The records that follow are to be transcribed in full, without their images.

◆ ◆ ◆ ◆ ◆

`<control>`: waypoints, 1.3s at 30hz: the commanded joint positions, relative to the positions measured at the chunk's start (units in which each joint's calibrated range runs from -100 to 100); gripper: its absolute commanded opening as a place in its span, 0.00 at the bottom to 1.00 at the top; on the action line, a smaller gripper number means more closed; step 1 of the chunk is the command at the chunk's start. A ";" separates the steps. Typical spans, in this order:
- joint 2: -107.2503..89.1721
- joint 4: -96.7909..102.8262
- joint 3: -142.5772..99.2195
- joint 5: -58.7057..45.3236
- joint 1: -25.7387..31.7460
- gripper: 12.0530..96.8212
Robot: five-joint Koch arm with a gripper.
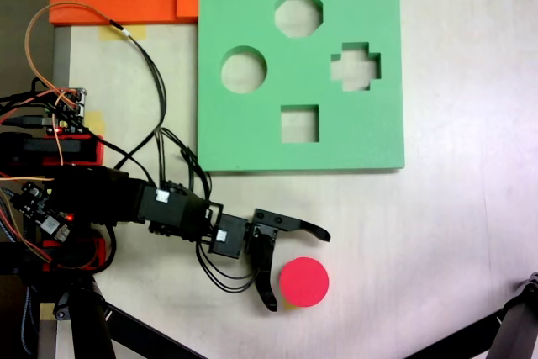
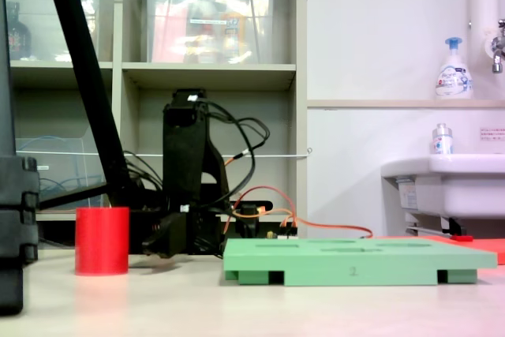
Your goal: Put the cylinder block into the corresponding hole
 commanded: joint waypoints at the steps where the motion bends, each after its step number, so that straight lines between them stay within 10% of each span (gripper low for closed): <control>1: -1.23 5.60 2.00 0.24 -0.39 0.92; 13: 3.38 -0.18 11.67 0.34 -0.83 0.90; 25: 4.64 4.45 8.98 0.34 -0.88 0.38; 31: 4.64 4.64 8.18 0.34 -0.49 0.37; 39: 8.41 3.96 14.66 1.03 -0.63 0.72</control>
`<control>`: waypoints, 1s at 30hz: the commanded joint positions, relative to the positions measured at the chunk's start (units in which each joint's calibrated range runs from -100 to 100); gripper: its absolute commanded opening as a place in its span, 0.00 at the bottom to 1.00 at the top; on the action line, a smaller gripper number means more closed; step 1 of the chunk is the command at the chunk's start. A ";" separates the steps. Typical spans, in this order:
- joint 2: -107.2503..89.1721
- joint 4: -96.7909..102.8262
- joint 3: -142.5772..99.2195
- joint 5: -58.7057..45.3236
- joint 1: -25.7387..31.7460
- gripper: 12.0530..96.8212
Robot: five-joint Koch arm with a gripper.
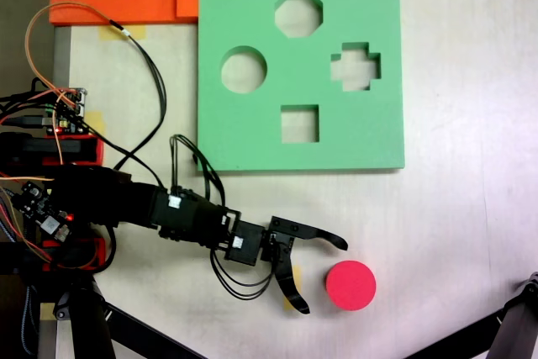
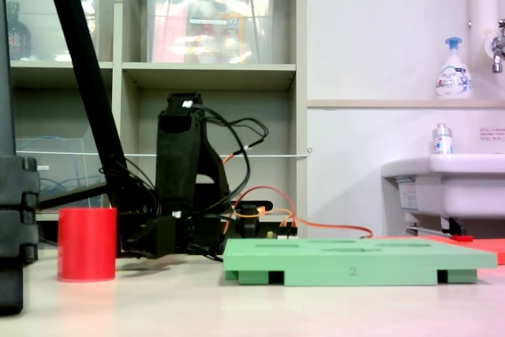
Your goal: Put the cylinder block into the corresponding hole
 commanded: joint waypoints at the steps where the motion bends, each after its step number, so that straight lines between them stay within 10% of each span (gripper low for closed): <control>1: 1.59 4.16 3.60 1.03 0.00 0.72; 30: 6.48 -4.60 16.27 1.32 0.15 0.62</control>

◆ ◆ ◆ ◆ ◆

▸ ANSWER TO THE PROBLEM:
`<control>`: waypoints, 1.3s at 30hz: the commanded joint positions, relative to the positions measured at the chunk's start (units in which each joint's calibrated range runs from -100 to 100); gripper: its absolute commanded opening as a place in its span, 0.00 at the bottom to 1.00 at the top; on the action line, a smaller gripper number means more closed; step 1 of the chunk is the command at the chunk's start. A ";" separates the steps. Typical spans, in this order:
- joint 2: -107.2503..89.1721
- joint 4: -96.7909..102.8262
- joint 3: -142.5772..99.2195
- joint 5: -58.7057..45.3236
- joint 1: -25.7387..31.7460
- gripper: 12.0530..96.8212
Robot: five-joint Koch arm with a gripper.
Your goal: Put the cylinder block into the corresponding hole
 commanded: joint waypoints at the steps where the motion bends, each after its step number, so that straight lines between them stay within 10% of each span (gripper low for closed): <control>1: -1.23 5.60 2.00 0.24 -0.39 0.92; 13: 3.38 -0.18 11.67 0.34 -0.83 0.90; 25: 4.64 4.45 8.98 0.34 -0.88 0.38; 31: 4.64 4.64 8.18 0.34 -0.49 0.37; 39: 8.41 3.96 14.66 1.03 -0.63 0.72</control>
`<control>`: waypoints, 1s at 30hz: the commanded joint positions, relative to the positions measured at the chunk's start (units in which each joint's calibrated range runs from -100 to 100); gripper: its absolute commanded opening as a place in its span, 0.00 at the bottom to 1.00 at the top; on the action line, a smaller gripper number means more closed; step 1 of the chunk is the command at the chunk's start. A ";" separates the steps. Typical spans, in this order:
- joint 2: -107.2503..89.1721
- joint 4: -96.7909..102.8262
- joint 3: -142.5772..99.2195
- joint 5: -58.7057..45.3236
- joint 1: -25.7387..31.7460
- gripper: 12.0530..96.8212
Robot: five-joint Koch arm with a gripper.
Your goal: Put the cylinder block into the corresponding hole
 commanded: joint waypoints at the steps where the motion bends, each after its step number, so that straight lines between them stay within 10% of each span (gripper low for closed): <control>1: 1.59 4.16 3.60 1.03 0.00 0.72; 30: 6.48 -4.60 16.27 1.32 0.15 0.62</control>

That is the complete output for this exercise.